美樹は、大吉のおみくじを陽斗(はると)に見せた。

「なになに、恋愛運にある相手は、おれのことかな?
おれのことだよね、ね、美樹ちゃん」

「そうよ。はるちゃんのことよ。わたしにとって、
はるちゃんは、すばらしい人だって」

美樹は、陽斗に、やさしく、ちょっと、
いたずらっぽく、微笑(ほほえ)んで、
大切そうに、おみくじを、サイフにしまった。

美樹の大吉のおみくじは、こんな内容であった。

《 大吉 》

今日のあなたは最高です。
することがすべて幸いの種となります。
心配ごともなく、(うれ)しい一日です。
こんな日は、わき目をふらず、
自分の仕事や勉強など、
すべきことに専念すると、
その運気はいよいよ盛んになります。
しかし、わがままになったり、
酒や色に溺れると、
せっかくの運気を、
追い出してしまうことになるので、
注意が必要です

【願い事】
かなう。他人のことばに、
(まよ)わされては、いけません。
【待ち人】
連絡もせずに、急に訪れる人に、
幸運のチャンスがあります
【失し物】
出てきます。
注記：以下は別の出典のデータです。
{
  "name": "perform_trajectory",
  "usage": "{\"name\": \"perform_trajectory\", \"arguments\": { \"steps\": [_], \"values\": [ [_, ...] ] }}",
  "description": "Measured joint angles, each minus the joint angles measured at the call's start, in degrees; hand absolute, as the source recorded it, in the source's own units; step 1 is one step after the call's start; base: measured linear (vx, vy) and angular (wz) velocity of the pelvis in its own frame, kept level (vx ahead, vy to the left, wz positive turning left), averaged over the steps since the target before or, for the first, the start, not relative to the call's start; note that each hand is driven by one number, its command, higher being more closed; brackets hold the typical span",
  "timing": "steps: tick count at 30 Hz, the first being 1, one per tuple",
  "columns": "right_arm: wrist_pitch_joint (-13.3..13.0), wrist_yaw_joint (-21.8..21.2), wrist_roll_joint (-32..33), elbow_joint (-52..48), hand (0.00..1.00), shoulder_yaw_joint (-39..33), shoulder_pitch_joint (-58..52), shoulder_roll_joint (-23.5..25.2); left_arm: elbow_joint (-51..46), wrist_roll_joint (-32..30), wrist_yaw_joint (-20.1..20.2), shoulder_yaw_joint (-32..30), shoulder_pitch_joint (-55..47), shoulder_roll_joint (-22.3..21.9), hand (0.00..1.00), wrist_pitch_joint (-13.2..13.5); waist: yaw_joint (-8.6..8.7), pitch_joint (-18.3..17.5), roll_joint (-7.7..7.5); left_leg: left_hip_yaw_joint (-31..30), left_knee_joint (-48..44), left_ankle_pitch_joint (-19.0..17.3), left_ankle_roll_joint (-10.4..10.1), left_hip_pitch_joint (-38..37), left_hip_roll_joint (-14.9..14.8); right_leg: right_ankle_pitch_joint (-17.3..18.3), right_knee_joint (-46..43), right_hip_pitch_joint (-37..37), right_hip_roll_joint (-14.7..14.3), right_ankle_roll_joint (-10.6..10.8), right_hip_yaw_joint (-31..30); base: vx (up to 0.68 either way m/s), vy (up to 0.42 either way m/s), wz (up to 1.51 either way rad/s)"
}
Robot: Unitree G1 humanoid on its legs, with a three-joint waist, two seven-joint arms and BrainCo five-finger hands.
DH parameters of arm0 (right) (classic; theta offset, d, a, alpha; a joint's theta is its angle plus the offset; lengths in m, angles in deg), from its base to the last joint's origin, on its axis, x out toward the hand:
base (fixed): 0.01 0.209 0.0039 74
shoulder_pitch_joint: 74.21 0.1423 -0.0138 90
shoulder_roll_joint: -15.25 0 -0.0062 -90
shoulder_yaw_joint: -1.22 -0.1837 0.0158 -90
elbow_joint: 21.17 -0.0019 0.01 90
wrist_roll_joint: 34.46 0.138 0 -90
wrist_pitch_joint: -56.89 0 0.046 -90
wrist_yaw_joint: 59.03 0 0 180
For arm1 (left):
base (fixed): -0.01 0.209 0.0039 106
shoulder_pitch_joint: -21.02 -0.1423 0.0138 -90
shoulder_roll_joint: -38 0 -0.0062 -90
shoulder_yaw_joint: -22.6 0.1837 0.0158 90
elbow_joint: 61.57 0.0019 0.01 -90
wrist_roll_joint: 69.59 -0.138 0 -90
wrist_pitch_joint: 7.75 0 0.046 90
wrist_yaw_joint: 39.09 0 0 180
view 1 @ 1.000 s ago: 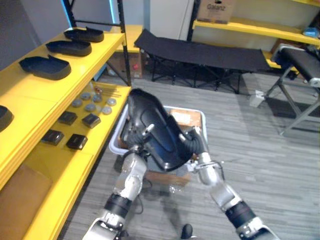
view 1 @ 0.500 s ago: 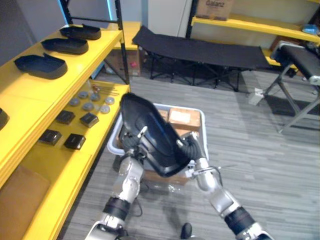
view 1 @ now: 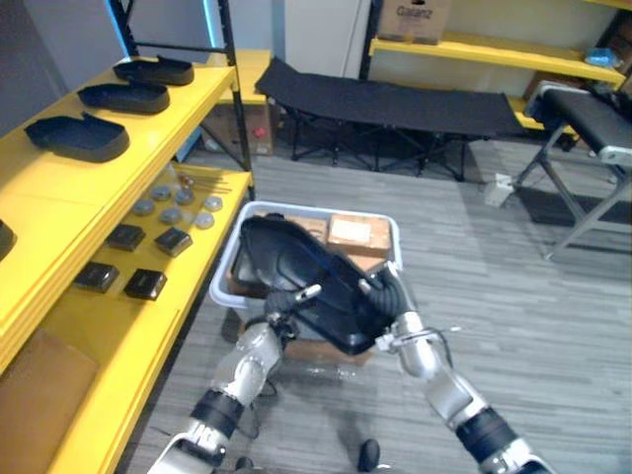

しかし、ちょっと手間取ります。
その意味をよく考えて。
【旅行】
いいでしょう。ただし連れがいる人は、その人との関係に注意。
【ビジネス】
進んでいいでしょう。ちょっと強気くらいがいい。
【学問】
あなたの勉強方法でいいでしょう。
そのまま努力を続けてください。
【争い事】
ちょっと勝ったら、すぐ退くのがいい。